◆ WORK REQUIRED: The records that follow must be repeated exactly, except for their pictures.

◆ INPUT:
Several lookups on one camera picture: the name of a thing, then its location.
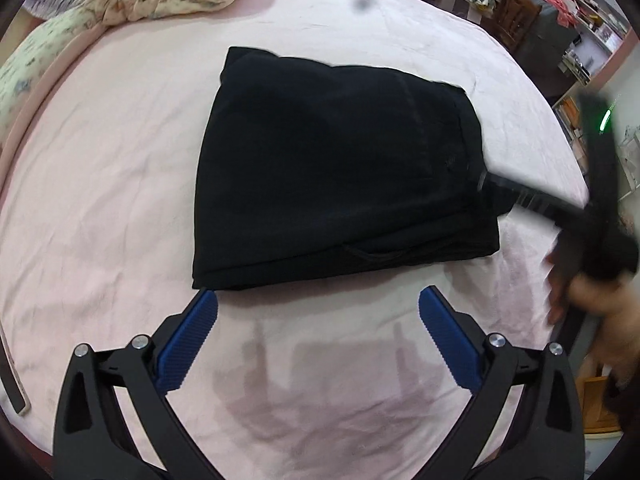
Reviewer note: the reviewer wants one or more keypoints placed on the wooden chair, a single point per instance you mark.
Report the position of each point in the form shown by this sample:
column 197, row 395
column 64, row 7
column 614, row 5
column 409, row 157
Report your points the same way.
column 515, row 15

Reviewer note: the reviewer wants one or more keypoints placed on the white bookshelf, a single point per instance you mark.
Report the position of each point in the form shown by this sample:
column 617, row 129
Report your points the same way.
column 600, row 25

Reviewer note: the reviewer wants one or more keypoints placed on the pale yellow floral pillow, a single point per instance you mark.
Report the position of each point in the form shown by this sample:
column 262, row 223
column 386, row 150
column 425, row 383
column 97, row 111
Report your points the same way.
column 35, row 55

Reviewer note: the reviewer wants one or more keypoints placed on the dark grey cabinet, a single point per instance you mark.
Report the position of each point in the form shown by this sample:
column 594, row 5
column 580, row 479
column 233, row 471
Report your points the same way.
column 550, row 40

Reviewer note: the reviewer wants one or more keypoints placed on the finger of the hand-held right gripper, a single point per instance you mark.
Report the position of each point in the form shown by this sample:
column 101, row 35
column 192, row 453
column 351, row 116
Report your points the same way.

◆ EXERCISE RESPONSE:
Several lookups on one camera picture: the name of a thing, then its location.
Reviewer note: the reviewer wants one or more keypoints placed on the wooden chair, a single point per instance you mark.
Report the position of each point in the form shown by this sample:
column 197, row 395
column 64, row 7
column 614, row 5
column 409, row 157
Report your points the same way.
column 515, row 15

Reviewer note: the reviewer wants one or more keypoints placed on the white bookshelf, a single point per instance you mark.
Report the position of each point in the form shown by this sample:
column 617, row 129
Report your points the same way.
column 600, row 25

Reviewer note: the reviewer wants one or more keypoints placed on the pale yellow floral pillow, a single point per instance you mark.
Report the position of each point in the form shown by this sample:
column 262, row 223
column 386, row 150
column 425, row 383
column 97, row 111
Report your points the same way.
column 35, row 55

Reviewer note: the reviewer wants one or more keypoints placed on the dark grey cabinet, a single point per instance you mark.
Report the position of each point in the form shown by this sample:
column 594, row 5
column 580, row 479
column 233, row 471
Report your points the same way.
column 550, row 40

Reviewer note: the reviewer wants one or more keypoints placed on the finger of the hand-held right gripper, a single point per instance you mark.
Report the position of each point in the form shown by this sample:
column 101, row 35
column 192, row 453
column 351, row 116
Report your points the same way.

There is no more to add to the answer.